Sunday sermons covered most of those same topics but primarily focused on personal disciplines like prayer, Bible study, loving others, community service, giving, and many other noble and worthwhile subjects.

We have a gospel deficit

I was both shocked and saddened when a few weeks ago I asked this question in a thread of comments on the popular One in Jesus blog, “What is the gospel?” Some of the answers were “The life and teachings of Jesus”, “The New Testament”, and at least one that in essence said, “If you are baptized and live good enough you will be accepted by God”.
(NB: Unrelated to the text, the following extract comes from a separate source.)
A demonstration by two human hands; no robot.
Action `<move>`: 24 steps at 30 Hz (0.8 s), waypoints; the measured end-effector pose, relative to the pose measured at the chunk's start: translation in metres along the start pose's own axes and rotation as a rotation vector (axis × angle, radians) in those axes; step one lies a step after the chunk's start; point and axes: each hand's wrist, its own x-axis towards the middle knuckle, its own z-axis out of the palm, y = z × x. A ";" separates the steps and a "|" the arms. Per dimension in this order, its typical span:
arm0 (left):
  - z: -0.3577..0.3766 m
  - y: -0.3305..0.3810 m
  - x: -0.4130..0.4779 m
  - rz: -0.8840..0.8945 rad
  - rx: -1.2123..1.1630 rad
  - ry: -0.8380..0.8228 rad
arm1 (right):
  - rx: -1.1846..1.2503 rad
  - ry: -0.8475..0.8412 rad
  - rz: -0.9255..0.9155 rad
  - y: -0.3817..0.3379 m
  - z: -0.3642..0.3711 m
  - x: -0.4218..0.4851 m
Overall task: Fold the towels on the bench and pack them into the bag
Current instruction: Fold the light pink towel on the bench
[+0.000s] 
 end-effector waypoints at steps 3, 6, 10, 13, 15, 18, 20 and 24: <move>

There is only one reason why long time members of churches of Christ don’t know what the “gospel” is, they have not been taught it. A cursory mention of the death, burial, and resurrection of Jesus, or getting agreement that Jesus was the son of God cannot be passed off as gospel teaching. In my view a person who almost never preaches the gospel should not allow people to call him a “gospel” preacher.

Much of our history has been trying to get denominational people to accept our view of baptism and they way we do church on Sunday morning. A long time coc missionary once told me that our historic mission had been “correctional” rather than redemptive. I later learned that he did not coin that statement but nonetheless it was very true. What people everywhere need is not to be reformed but reborn.

Theistic moralism is not good news.

Many of us have the flawed idea that if we can get people to attend church regularly and improve their morals they and others will be helped. Maybe so, but they might still perish having never known Jesus. Yet, most of our teaching is don’t do these things but do these things. Pray more, study your Bible more, give more, love your wife more, spend quality time with your children, teach your children to love God and to be obedient, do acts of kindness, etc., etc. All of these are good but not best. A dead man does not need a better suit of clothes, or a better hair do, he needs life and there is only one place to get it.

You don’t sell Jesus like a vacuum cleaner

I have had many sales jobs and was not very good at most of them. The ones where I did best were the ones with the best training. I once sold Bibles door to door in the hills and hollers of rural Western North Carolina. When I knocked on a door I knew exactly what to say and when to say it. After my 3 or 4 minute presentation the person bought my Bible or likely felt guilty for not loving God and his Word. It was a slick presentation that highlighted the features of the Bible and then put a guilt trip on the person as motivation to buy. I don’t feel very good about that chapter of my young life but I did it.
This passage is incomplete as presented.